Les monuments historiques, les musées, les institutions dédiées aux sciences, aux arts, à l'éducation, et à la culture seront considérés comme neutres, et comme tels seront respectés et protégés par les belligérants.
Le même respect et la même protection seront dus au personnel des institutions mentionnées ci-dessus.
Les mêmes respect et protection seront accordés aux monuments historiques, musées, institutions scientifiques, artistiques, d'éducation et de culture en temps de paix aussi bien qu'en temps de guerre.

Article II.
La neutralité, la protection et le respect dus aux monuments et institutions mentionnés à l'article précédent, seront accordés dans tout le territoire soumis à la souveraineté de chaque Etat signataire ou adhérant, sans aucune distinction concernant l'allégeance nationale desdits monuments et institutions.
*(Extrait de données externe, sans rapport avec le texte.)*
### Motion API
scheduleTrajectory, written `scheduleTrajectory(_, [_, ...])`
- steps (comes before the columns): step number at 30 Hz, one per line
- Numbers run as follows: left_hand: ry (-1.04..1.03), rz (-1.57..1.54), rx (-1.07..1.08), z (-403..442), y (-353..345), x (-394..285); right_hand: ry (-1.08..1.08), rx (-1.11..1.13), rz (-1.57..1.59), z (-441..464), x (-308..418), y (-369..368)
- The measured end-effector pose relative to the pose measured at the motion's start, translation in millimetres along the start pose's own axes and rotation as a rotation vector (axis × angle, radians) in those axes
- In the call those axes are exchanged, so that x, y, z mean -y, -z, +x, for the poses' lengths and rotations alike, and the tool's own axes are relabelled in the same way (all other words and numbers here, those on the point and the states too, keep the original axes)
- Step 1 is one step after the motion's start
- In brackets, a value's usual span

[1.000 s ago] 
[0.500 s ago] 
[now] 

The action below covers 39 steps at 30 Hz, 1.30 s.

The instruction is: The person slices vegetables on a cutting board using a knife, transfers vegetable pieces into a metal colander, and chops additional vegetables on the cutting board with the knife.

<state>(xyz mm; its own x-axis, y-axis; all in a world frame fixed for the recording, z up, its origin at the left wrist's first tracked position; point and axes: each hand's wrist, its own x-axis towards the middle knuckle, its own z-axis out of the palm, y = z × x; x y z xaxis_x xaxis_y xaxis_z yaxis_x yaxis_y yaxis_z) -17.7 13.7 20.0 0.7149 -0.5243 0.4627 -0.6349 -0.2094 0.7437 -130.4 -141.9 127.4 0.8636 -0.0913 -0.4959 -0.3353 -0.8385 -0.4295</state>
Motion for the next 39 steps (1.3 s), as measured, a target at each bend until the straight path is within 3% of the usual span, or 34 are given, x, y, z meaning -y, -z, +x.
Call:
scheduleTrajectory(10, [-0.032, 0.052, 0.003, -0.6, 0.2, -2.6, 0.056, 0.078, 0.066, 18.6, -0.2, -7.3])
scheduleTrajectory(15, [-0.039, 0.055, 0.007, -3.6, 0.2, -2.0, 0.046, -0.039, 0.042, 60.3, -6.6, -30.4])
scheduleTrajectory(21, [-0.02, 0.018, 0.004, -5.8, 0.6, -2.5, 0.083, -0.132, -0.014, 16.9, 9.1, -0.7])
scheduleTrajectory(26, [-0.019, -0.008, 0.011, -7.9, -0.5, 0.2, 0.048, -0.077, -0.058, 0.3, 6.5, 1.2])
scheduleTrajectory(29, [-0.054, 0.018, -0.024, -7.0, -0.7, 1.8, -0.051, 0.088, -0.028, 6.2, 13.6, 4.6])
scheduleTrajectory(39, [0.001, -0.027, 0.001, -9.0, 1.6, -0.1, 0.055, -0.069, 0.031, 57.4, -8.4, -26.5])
Les gouvernements s'engagent à adopter les mesures législatives intérieures nécessaires pour assurer le respect et la protection en question.

Article III.
Pour désigner les monuments et institutions mentionnés à l'article premier, on pourra se servir d'un drapeau distinctif conforme au modèle annexé au présent traité (un cercle rouge renfermant une triple sphère, le tout sur fond blanc).

Article IV.
Les gouvernements signataires et ceux qui adhèreront au présent traité, communiqueront à l'Union panaméricaine, à l'époque de la signature ou de l'adhésion, ou à toute époque postérieure audit acte, une liste des monuments et institutions pour lesquels ils désirent la protection stipulée par ce traité.
L'Union panaméricaine, en notifiant les gouvernements des signatures ou adhésions, leur communiquera aussi la liste des monuments et des institutions mentionnés dans cet article, et communiquera aux autres gouvernements tout changement dans ladite liste.

Article V.
Les monuments et institutions mentionnés à l'article premier cesseront de jouir des avantages stipulés au présent traité quand ils seront utilisés pour des fins militaires.

Article VI.
Les Etats qui ne signeront pas le présent traité à la date de sa signature pourront le signer ou y adhérer en tout temps.

Article VII.
Les instruments d'adhésion aussi bien que ceux de ratification et de dénonciation du présent traité seront déposés à l'Union panaméricaine, qui communiquera l'acte de dépôt aux autres Etats signataires ou adhérants.

Article VIII.
Le présent traité pourra être dénoncé à toute époque par tout Etat signataire ou adhérant, et la dénonciation produira son effet trois mois après avoir été notifiée aux autres Etats signataires ou adhérants.

En foi de quoi, les soussignés plénipotentiaires, après avoir déposé leurs pleins pouvoirs, qui ont été trouvés en bonne et due forme, signent le présent accord au nom de leurs gouvernements respectifs et y apposent leurs sceaux, à la date figurant en regard de leurs signatures.